**Your goal**: Work out how many lines in the data below contain the string "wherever", and reply with that figure alone.

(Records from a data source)
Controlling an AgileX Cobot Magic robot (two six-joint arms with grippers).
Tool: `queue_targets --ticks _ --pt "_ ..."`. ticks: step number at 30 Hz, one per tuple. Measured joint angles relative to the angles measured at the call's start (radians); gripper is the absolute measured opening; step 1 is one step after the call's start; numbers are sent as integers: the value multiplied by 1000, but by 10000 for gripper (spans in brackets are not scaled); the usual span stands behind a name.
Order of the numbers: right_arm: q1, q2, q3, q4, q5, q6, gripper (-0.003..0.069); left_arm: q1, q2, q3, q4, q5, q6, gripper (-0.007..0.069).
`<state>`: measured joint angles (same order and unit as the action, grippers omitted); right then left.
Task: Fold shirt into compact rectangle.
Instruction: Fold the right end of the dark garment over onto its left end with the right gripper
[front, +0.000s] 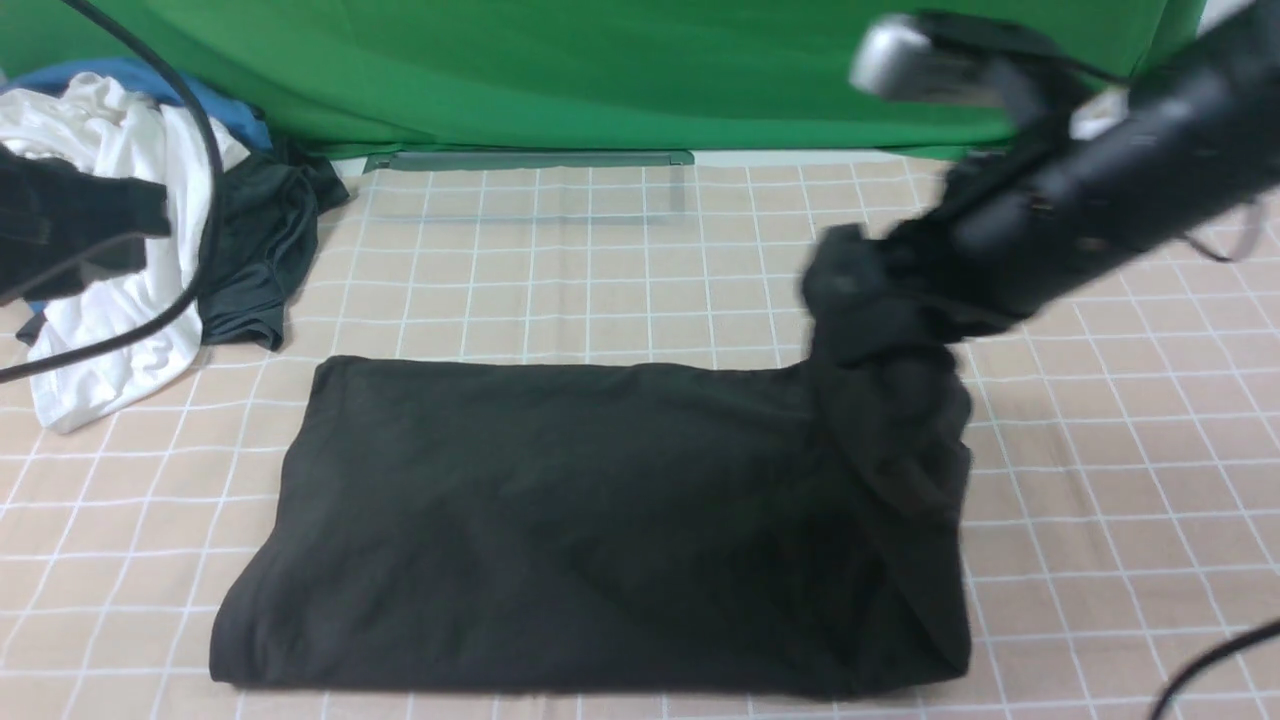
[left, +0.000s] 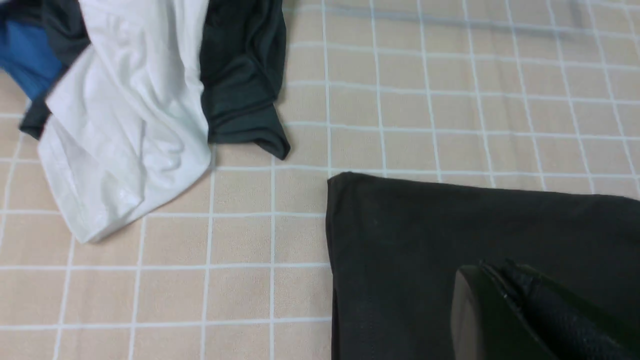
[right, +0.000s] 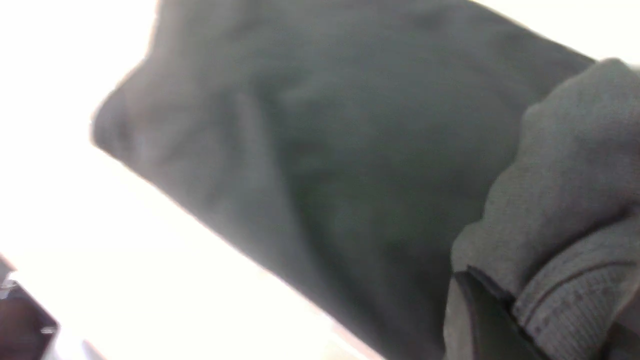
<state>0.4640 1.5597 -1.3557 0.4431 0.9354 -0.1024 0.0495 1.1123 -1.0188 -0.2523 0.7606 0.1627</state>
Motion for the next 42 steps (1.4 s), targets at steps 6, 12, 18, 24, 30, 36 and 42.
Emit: queue_targets --ticks 6,12,18,24,30,36,42 --pt "169 175 -203 2 -6 60 106 0 -30 0 -22 19 0 19" --pt "282 350 -413 4 -6 108 106 0 -30 0 -49 44 0 19" --pt "352 508 -572 5 -21 146 106 0 -30 0 -53 47 0 19" --pt "387 614 -644 37 -73 159 106 0 -30 0 -53 50 4 19" --pt "399 696 -650 60 -160 177 129 0 -30 0 -53 58 5 19" --pt "397 716 -672 73 -172 156 400 0 -30 0 -49 58 5 19" --pt "348 716 -819 16 123 58 494 0 -29 0 -48 64 3 19"
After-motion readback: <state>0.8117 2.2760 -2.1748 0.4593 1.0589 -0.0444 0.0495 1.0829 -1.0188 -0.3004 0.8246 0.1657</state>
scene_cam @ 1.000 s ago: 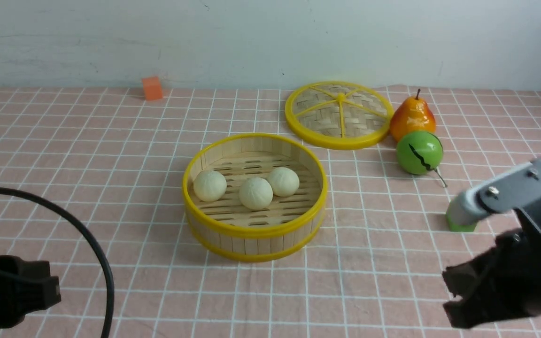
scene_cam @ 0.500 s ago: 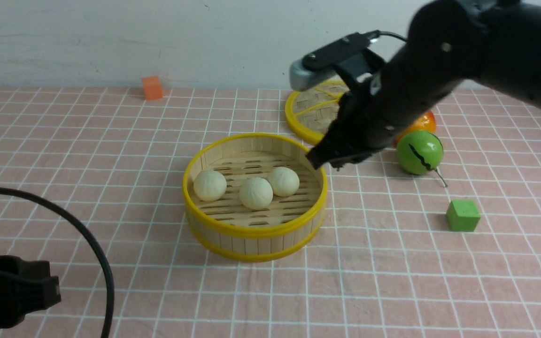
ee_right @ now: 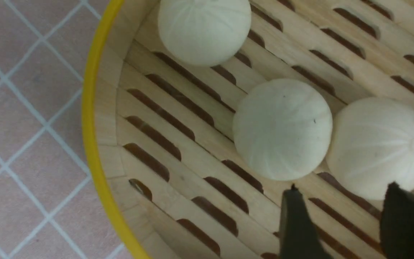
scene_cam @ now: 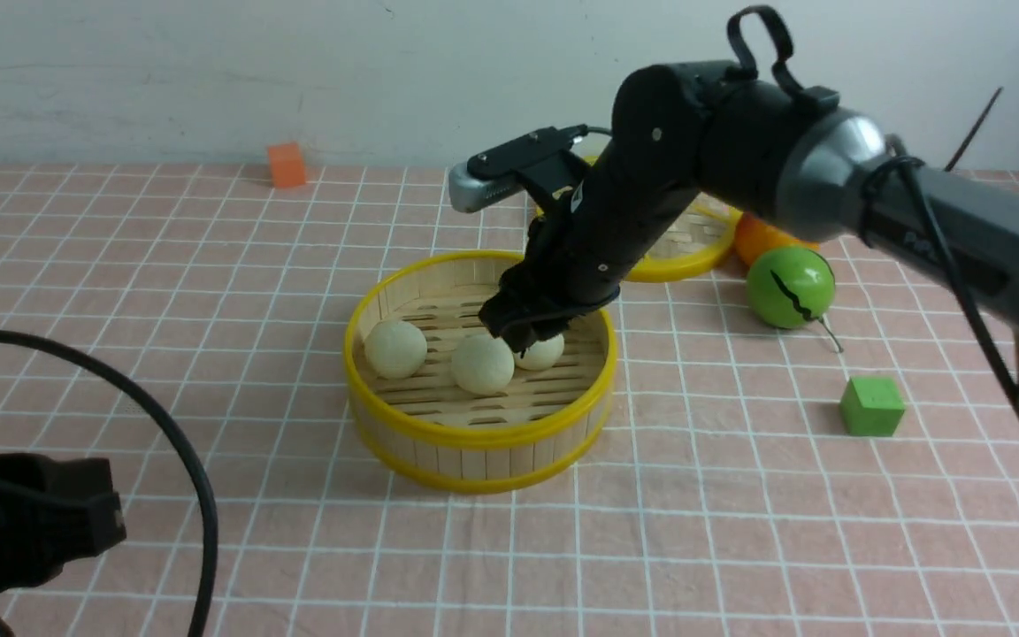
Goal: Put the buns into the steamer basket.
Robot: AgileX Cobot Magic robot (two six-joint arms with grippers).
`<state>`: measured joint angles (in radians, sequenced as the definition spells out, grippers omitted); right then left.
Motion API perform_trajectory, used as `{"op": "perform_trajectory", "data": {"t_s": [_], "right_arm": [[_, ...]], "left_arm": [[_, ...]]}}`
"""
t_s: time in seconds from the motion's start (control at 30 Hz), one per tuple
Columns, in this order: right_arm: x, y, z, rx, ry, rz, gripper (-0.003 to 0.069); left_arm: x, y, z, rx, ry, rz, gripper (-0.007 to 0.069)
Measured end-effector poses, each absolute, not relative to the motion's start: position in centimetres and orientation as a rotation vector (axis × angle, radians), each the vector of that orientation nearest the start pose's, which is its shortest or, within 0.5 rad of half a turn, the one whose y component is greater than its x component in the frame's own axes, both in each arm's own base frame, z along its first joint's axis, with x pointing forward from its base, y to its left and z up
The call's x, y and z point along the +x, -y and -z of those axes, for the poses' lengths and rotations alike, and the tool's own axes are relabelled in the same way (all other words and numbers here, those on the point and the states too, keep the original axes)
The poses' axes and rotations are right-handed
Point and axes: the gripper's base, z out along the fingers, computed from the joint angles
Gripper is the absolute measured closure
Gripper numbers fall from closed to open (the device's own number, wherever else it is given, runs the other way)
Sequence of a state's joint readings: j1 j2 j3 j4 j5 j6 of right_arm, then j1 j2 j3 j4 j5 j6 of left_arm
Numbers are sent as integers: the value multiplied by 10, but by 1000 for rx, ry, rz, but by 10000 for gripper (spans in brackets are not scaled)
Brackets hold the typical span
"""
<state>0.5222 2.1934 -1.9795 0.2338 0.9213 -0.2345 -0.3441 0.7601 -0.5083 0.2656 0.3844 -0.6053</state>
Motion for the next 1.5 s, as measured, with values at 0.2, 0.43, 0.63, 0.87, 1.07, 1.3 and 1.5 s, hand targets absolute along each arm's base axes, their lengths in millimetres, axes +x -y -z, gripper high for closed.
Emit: {"op": "perform_trajectory", "data": {"t_s": [0.2, 0.43, 0.63, 0.87, 1.07, 1.3, 1.5], "right_arm": [[417, -279, -234, -898, -2432, -371, 286], [416, -294, -216, -934, -2402, -323, 337], [424, -297, -202, -932, -2373, -295, 480], [421, -299, -213, -897, -2368, -357, 648], [417, -304, -225, -844, -2375, -467, 648], [419, -306, -205, -852, -2422, -468, 506], [416, -305, -225, -870, -2415, -474, 255]], "left_arm": [[140, 44, -297, -88, -2002, 409, 561], [127, 39, -310, 15, -1900, 366, 638], [127, 39, -310, 41, -1900, 342, 638], [127, 39, -309, 44, -1904, 336, 638], [127, 39, -309, 47, -1904, 333, 638], [127, 39, -309, 46, -1905, 334, 638], [112, 35, -320, 14, -1824, 406, 638]]}}
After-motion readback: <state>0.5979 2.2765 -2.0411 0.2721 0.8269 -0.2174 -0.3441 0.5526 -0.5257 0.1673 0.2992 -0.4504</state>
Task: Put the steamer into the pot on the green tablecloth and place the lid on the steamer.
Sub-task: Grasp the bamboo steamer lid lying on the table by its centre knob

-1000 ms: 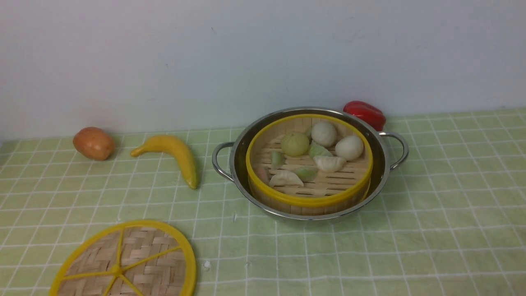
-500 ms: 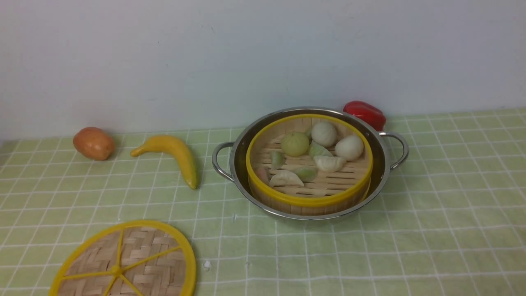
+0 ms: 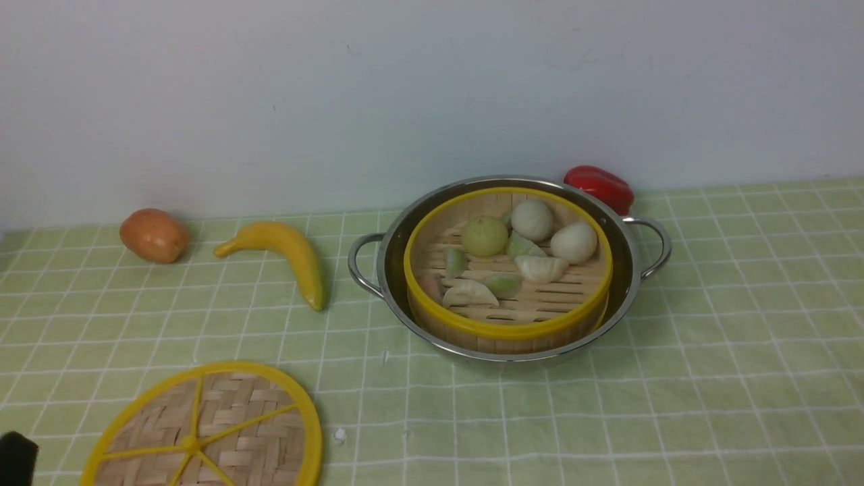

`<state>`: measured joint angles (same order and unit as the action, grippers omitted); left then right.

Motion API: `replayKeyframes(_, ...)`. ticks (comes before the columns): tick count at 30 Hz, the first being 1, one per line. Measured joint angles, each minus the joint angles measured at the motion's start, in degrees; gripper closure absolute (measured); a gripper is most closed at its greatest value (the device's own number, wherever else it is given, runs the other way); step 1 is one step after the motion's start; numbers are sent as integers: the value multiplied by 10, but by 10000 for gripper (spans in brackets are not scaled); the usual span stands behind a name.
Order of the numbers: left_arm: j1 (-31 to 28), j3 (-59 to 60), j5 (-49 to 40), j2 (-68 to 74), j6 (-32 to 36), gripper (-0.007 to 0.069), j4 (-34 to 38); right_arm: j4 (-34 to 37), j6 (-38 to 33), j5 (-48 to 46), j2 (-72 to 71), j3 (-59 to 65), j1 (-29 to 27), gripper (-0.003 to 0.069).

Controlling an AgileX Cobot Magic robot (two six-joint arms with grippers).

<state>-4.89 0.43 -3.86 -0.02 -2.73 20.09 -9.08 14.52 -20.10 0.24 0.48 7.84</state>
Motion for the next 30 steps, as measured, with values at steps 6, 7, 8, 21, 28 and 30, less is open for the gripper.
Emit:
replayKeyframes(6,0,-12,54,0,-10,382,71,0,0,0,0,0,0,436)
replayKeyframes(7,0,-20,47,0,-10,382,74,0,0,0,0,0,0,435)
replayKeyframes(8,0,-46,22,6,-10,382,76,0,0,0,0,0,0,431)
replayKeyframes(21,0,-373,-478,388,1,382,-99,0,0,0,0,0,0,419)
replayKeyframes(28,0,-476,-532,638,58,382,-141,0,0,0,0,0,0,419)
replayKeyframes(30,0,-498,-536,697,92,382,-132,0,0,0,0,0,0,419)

**Answer area**: 2